Work order: Repeat only the stretch of lines below that runs from the line with "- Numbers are" through the line with "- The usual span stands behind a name", unaltered.

Data provided:
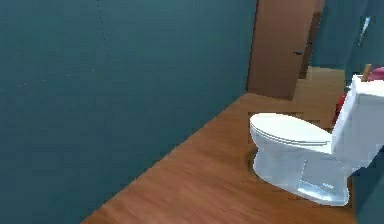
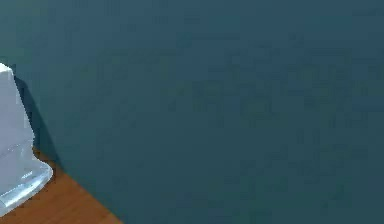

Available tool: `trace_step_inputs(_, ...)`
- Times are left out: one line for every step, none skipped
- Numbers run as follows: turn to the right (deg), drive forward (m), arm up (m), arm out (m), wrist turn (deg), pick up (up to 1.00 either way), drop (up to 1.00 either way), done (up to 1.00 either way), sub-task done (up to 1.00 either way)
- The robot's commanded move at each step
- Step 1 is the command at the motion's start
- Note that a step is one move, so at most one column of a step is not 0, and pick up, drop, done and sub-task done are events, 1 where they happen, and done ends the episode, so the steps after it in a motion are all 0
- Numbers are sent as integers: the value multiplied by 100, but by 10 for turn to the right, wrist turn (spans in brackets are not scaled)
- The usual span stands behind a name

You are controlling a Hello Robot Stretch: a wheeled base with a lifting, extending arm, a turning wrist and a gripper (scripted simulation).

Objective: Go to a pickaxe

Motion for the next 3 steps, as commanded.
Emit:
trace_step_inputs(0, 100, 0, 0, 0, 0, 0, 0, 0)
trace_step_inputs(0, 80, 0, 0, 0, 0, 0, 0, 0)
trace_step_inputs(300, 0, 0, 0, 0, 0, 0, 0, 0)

Answer for this exercise:
- Numbers are sent as integers: the value multiplied by 100, but by 10 for turn to the right, wrist turn (spans in brackets are not scaled)
- The usual span stands behind a name

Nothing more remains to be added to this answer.